Problem requirements:
Skip every picture and copy only the lines from the one containing "The lines of" to the final line of the records below.

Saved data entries
:::
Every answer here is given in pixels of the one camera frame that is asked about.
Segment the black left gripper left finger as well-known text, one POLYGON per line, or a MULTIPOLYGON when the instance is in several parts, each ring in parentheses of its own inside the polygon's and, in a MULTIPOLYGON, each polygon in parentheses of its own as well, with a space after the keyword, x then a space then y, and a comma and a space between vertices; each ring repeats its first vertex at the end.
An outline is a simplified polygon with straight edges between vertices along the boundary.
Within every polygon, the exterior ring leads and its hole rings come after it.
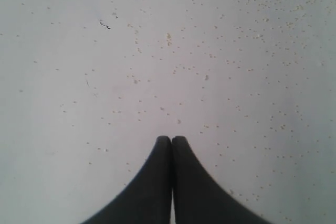
POLYGON ((144 165, 114 200, 84 223, 170 223, 172 147, 159 136, 144 165))

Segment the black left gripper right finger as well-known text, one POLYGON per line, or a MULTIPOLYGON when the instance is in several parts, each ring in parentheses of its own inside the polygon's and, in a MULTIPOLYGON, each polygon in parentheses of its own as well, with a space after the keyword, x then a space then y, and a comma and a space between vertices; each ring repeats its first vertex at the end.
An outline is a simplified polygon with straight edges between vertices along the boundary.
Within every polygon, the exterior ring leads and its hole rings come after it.
POLYGON ((268 223, 213 180, 195 156, 186 137, 172 139, 172 162, 176 223, 268 223))

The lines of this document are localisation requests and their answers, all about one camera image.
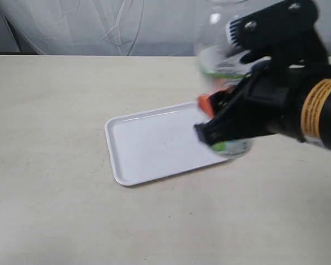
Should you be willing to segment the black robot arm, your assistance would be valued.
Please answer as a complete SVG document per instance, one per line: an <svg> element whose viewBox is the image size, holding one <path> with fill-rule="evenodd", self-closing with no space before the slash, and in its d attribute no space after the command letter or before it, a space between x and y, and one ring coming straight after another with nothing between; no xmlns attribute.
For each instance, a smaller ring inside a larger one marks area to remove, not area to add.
:::
Task output:
The lines of this document are localisation requests and their answers, all about one camera image.
Should you be willing to segment the black robot arm, your assistance would be valued.
Please answer as a complete SVG document per instance, one per line: an <svg> element whose viewBox is the image size, holding one <path> with fill-rule="evenodd", self-closing with no space before the slash, and in its d attribute no space after the command letter or before it, a space between x and y, and one ring coming straight after another with nothing between; no xmlns attribute.
For each instance, a smaller ring inside a larger one marks area to remove, not area to add.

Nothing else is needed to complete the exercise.